Gout patients unsure what their level of uric acid should be, study suggests
A study published recently in Arthritis Care and Research, has shed light on why gout is not always well managed by people suffering from the condition.
Gout, a painful and common form of arthritis, results from a build-up of uric acid in the body, which causes an intense inflammation that affects the big toe, ankles, feet, knees and many other joints. Patients are often prescribed drugs to reduce the amount of uric acid in the body to reduce the risk of an attack of gout.
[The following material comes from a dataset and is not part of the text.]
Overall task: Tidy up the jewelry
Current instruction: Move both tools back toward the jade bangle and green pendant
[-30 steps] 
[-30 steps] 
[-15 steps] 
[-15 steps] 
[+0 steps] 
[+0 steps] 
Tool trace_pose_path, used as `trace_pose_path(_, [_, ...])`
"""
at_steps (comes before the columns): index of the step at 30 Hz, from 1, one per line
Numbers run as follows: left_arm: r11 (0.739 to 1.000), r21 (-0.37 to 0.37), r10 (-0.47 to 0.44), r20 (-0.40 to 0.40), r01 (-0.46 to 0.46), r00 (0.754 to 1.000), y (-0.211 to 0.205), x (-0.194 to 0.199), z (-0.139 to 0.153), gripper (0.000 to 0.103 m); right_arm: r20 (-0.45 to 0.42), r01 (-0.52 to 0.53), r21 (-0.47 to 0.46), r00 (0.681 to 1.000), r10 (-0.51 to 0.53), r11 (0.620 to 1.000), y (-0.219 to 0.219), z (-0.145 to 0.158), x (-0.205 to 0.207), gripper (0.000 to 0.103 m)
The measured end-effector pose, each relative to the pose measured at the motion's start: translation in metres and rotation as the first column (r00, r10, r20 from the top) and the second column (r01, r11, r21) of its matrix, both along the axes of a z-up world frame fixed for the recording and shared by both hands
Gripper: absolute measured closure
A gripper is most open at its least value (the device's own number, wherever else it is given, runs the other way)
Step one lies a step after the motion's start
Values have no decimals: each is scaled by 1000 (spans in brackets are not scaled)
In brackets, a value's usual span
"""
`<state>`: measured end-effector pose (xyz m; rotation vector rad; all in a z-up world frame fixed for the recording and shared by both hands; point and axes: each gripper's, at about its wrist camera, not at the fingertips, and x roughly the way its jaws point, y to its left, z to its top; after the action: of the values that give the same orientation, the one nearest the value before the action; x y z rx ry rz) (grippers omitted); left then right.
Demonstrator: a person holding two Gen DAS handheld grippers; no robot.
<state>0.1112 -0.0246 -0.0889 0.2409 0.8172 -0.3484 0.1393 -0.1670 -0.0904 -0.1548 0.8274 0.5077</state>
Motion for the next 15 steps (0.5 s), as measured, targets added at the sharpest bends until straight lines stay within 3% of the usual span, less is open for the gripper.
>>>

However, researchers have found that many people do not know what their target uric acid level should be.
Researchers at the University of Nebraska Medical Center and at the VA Nebraska-Western Iowa Health Care System in Omaha, US, found that only 14% of gout patients know the numerical treatment goal for the medication they are on.
Patients in the study had been prescribed allopurinol, a xanthine oxidase inhibitor, which keeps gout under control by reducing painful flare-ups and maintaining a certain level or uric acid in the body.
In America, it’s estimated that over 4% of the population are affected by gout and about 10% of men over the age of 60. The disease is said to be more common in women after menopause.
Lead researcher, Dr Ted Mikuls, Prof of Rheumatology in the UNMC Department of Internal Medicine Division of Rheumatology, says, “We found that there’s a real gap in patients’ understanding of our treatment goal in gout. I think what was striking was most patients knew what causes gout, how it is treated, and what was going on with their disease, but they did not know what their level of uric acid should be. To us that’s compelling.”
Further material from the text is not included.